中本さんは昭和42年(1967)、高野口町で織物業の父と、今は再織(さいおり)の指導をしている母の長女として誕生。同60年、編物講師・ニットデザイナー岩倉貴子(いわくら・たかこ)さんに師事し、平成4年、結婚を機に本格的に創作活動。これまで高野口パイルパッチワークコンクール商工会長賞など毎年、手芸作品の受賞を重ねている。
個展「織屋の子に生まれて」は、3月12日(木)~同15日(日)午前10時~午後5時、橋本市産業文化会館1階「地場産業展示場」で開催。受賞作の展示や、再織の手織実演と体験会、高野口パイルで制作した紙芝居の読み聞かせなどが行われる。
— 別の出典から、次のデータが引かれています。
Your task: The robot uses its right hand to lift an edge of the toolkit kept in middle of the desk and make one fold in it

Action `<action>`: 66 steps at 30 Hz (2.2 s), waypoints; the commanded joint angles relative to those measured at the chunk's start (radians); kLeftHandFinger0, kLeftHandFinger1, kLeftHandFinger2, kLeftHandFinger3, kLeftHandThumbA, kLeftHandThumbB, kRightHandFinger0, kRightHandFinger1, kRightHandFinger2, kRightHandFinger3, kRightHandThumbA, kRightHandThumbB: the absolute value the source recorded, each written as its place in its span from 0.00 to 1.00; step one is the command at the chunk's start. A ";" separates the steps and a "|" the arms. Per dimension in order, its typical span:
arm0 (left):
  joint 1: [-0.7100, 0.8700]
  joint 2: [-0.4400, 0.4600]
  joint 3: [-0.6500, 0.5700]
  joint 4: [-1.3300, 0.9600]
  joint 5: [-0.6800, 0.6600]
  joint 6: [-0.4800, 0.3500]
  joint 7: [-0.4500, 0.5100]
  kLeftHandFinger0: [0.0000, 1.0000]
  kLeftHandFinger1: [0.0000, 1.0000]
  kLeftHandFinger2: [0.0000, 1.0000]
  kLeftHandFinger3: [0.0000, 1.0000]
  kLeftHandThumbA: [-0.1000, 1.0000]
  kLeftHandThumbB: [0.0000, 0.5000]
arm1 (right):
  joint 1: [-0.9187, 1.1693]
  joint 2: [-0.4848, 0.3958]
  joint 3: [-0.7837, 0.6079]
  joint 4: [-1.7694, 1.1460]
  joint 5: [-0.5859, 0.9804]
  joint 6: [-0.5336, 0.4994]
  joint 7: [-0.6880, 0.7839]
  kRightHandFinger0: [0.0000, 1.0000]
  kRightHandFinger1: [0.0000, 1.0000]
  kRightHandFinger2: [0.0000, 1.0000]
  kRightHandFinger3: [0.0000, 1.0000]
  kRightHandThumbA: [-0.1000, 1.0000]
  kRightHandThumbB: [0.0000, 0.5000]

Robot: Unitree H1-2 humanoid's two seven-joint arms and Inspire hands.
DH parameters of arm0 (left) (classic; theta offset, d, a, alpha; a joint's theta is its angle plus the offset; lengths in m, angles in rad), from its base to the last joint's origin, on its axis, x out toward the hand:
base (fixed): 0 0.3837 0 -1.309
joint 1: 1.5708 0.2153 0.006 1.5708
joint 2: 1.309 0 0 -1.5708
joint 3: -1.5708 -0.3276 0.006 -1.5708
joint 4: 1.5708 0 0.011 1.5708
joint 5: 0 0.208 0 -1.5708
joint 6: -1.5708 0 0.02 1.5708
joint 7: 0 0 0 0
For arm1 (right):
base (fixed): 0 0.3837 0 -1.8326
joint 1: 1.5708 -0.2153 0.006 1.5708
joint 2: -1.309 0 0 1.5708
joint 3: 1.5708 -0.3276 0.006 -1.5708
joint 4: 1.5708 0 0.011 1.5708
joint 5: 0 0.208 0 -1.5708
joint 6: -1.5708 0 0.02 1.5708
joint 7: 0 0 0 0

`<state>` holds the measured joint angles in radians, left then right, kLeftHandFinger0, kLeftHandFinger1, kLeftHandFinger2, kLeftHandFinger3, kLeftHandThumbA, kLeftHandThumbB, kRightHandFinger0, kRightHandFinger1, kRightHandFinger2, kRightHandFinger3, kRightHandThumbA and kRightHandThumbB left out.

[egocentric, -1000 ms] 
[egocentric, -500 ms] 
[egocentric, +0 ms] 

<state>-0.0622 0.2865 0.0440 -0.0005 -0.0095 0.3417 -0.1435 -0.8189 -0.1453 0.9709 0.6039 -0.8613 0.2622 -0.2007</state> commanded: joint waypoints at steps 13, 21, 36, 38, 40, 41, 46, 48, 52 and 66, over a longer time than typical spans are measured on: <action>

中本さんは「織屋の子に生まれ、織機の音、糸や生地の中で育ち、気が付けば、今の私があり、作品たちがあります。沢山の方々にご覧いただきたいです」と張り切っている。
写真(上)は受賞した中本さんと、作品「バタフライ」「元気なリンゴの木の下で」。写真(中)は中本さんと「バタフライ」。写真(下)は中本さんと「元気なリンゴの木の下で」。